# Training a Contrail Classifier
The goal of this project is to train a machine learning model that can accurately classify images of the sky as containing contrails.
To build the model, we have obtained cloud data from four sources:
1. [Cirrus Cumulus Stratus Nimbus (CCSN) Database](https://dataverse.harvard.edu/dataset.xhtml?persistentId=doi:10.7910/DVN/CADDPD), this 
2. [Singapore Data Swimcat](https://ieeexplore.ieee.org/abstract/document/7350833)
3. [CLASA](https://github.com/CLASA/Contrail-Machine-Vision), [Official Website](https://clasa.github.io/) a proposed solution to the NASA Clouds vs Contrails challenge.
4. [Google Cloud Project](https://arxiv.org/abs/2304.02122)

Potential applications are noted below:

Potential Applications
* Climate Studies: Contrails can have a significant impact on the Earth's atmosphere and climate. They can reflect sunlight back into space, contributing to global cooling, but they can also trap heat within the Earth's atmosphere, contributing to global warming. Therefore, a machine learning model trained to detect and monitor contrails could provide important data for climate researchers.
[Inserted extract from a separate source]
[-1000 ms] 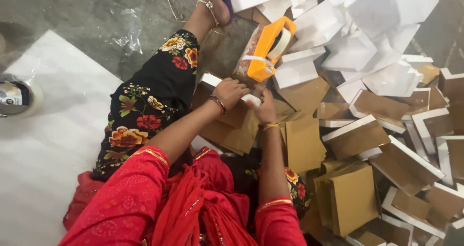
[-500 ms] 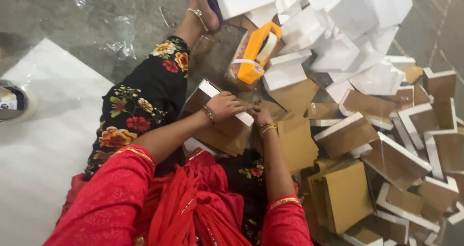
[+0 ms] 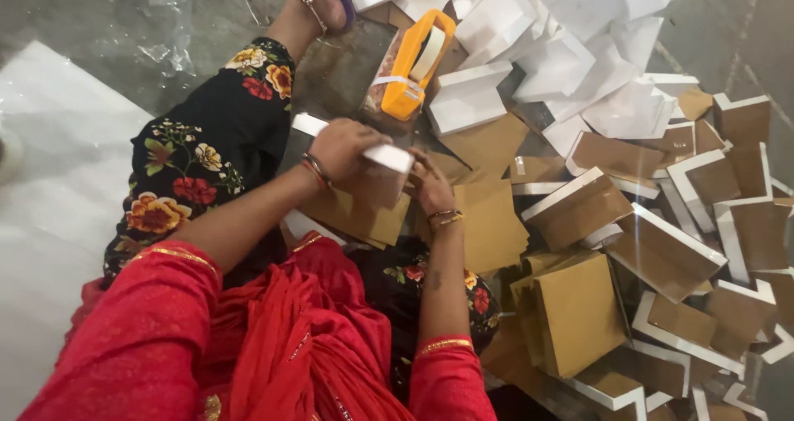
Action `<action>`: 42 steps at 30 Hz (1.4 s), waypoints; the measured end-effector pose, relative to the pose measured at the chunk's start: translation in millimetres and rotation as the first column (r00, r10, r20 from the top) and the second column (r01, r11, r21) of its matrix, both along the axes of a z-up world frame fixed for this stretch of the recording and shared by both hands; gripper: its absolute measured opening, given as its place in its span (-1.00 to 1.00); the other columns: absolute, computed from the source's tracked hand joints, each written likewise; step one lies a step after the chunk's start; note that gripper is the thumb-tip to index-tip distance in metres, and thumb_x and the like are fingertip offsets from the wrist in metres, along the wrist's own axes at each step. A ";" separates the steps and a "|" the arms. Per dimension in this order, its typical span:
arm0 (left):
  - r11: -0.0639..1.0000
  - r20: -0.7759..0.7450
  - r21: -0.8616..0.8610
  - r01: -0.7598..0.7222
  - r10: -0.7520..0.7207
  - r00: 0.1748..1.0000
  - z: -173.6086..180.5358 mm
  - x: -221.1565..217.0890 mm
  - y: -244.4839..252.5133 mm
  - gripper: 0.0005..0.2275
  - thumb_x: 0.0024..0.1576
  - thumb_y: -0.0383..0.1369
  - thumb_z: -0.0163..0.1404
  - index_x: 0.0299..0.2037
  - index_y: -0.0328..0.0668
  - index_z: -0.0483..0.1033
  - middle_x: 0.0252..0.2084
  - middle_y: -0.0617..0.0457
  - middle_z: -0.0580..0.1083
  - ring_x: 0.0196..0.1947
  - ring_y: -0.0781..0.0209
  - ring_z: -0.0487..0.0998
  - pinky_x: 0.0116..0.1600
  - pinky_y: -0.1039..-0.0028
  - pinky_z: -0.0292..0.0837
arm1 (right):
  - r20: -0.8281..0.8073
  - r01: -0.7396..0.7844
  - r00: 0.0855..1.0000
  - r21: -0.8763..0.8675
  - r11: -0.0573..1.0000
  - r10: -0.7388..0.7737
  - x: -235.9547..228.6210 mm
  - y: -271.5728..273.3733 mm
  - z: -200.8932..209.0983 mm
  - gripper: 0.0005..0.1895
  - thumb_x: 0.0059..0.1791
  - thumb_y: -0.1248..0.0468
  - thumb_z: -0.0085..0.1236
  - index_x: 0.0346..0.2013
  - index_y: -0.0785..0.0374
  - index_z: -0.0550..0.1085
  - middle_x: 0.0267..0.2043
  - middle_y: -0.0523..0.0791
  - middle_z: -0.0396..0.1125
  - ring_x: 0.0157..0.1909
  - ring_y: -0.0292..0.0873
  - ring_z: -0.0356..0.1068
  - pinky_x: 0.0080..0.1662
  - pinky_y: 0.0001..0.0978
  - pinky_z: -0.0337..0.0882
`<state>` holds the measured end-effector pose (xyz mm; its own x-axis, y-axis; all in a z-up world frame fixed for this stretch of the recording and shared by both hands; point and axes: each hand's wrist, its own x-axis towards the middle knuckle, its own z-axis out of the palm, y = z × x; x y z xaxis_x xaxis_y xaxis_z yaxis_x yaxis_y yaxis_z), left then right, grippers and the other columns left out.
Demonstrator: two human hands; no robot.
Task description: The person sits on the floor and assembles small cardboard boxes by inserting white foam inserts into the brown cardboard shells. They use a handheld tape dispenser to seal the boxes and place the finished units into a pile.
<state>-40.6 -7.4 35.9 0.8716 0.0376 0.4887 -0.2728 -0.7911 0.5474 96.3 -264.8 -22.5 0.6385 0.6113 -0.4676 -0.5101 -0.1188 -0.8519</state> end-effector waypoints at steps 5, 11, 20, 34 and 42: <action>0.998 -0.188 -0.023 -0.059 0.053 0.981 0.8 7.8 8.8 -0.54 -0.10 -0.19 0.28 0.06 0.09 0.58 -0.12 0.07 0.58 -0.05 0.02 0.58 0.04 0.20 0.44 | 0.243 -0.176 0.942 -0.227 0.958 0.230 -10.8 19.2 3.8 -0.25 -0.06 0.22 0.21 0.37 0.00 0.11 0.07 -0.17 0.37 0.03 -0.20 0.39 -0.07 -0.22 0.49; 0.989 -0.342 0.099 0.113 -0.073 0.937 12.5 7.9 -4.7 -0.37 -0.18 0.09 0.36 -0.05 -0.14 0.46 0.00 -0.15 0.44 0.15 -0.21 0.36 0.25 0.04 0.24 | 0.011 -0.032 0.999 -0.373 0.927 0.039 8.7 3.0 -80.0 -0.58 0.05 0.01 0.06 0.07 0.20 0.50 -0.12 -0.12 0.42 -0.28 -0.21 0.35 -0.34 -0.34 0.36; 0.953 -0.545 0.142 0.266 -0.149 0.825 -62.4 29.3 -15.8 -0.53 -0.14 -0.32 0.26 0.04 -0.03 0.50 -0.03 -0.06 0.54 -0.03 -0.12 0.57 -0.04 0.09 0.51 | 0.026 0.060 0.998 -0.540 0.840 -0.055 13.5 -0.2 -111.9 -0.59 0.03 -0.10 0.04 -0.15 0.15 0.56 -0.42 -0.17 0.39 -0.53 -0.25 0.31 -0.45 -0.39 0.33; 0.982 -0.524 0.086 0.169 -0.100 0.846 -14.5 46.5 25.0 -0.64 -0.14 -0.24 0.27 -0.10 0.17 0.58 -0.22 0.00 0.59 -0.14 -0.07 0.62 -0.10 0.12 0.49 | 0.590 0.298 0.803 -0.264 0.917 -0.091 123.7 111.0 8.8 -0.71 0.03 0.06 0.14 -0.19 0.22 0.59 -0.45 -0.18 0.37 -0.51 -0.34 0.29 -0.43 -0.45 0.36; 0.987 -0.364 0.147 0.056 0.001 0.931 -42.6 68.6 25.0 -0.74 -0.16 -0.28 0.20 -0.23 0.27 0.66 -0.31 0.09 0.60 -0.18 0.12 0.63 0.06 0.07 0.28 | 0.597 0.484 0.757 -0.243 0.841 -0.264 -10.6 82.1 58.1 -0.57 0.05 -0.07 0.21 -0.37 0.28 0.52 -0.55 -0.24 0.22 -0.55 -0.39 0.14 -0.49 -0.50 0.09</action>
<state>28.1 17.5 -6.7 0.9897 -0.0389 0.1376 -0.1017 -0.8679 0.4862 85.8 -182.7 35.5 0.9844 0.1242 -0.1244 -0.0706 -0.3686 -0.9269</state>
* Air Traffic Control: A model trained to identify contrails could be useful in tracking aircraft routes and densities, particularly in areas with less developed radar infrastructure.

* Aerospace and Defense: This model could be used for aerospace and defense purposes. For instance, detecting contrails could help in tracking and identifying stealth, unauthorized, or unrecognized flights, which can be important in maintaining airspace security.

# Preprocessing Script
Preprocessing is a crucial step in the machine learning pipeline because the quality and quantity of the data that you feed into your model will directly determine how well it can learn. Here are some reasons how we could preprocess image data:
* Labeling: These images are not all labeled, and images from different datasets. The purpose of labeling is to homogenize the data so that each image is labeled in the same manner.

* Image Resizing: In real-world scenarios, images can come in different sizes and aspect ratios. However, many computer vision models (like Convolutional Neural Networks) require images to be of a uniform size. Therefore, images often need to be resized to fit the requirements of the model.

* Normalization: Image pixel intensities can range from 0 to 255. Normalizing these pixel intensities to a smaller range, often between 0 and 1 or -1 and 1, can help the model learn more effectively. This is because smaller, centered values are easier for the model's weight initialization and optimization process. Scaling the pixel values of the images to a small range like 0-1 or -1 to 1 can help the model converge faster during training. The 'Rescaling' layer in TensorFlow can be used for this purpose.

* Data Augmentation: Image datasets can be augmented by applying random transformations like rotation, scaling, translation, flip etc. This can help increase the amount of training data and make the model more robust to variations in the input data that it hasn't seen before. This can help the model generalize better to new data. TensorFlow provides tools for data augmentation in the 'tf.keras.layers.experimental.preprocessing' module.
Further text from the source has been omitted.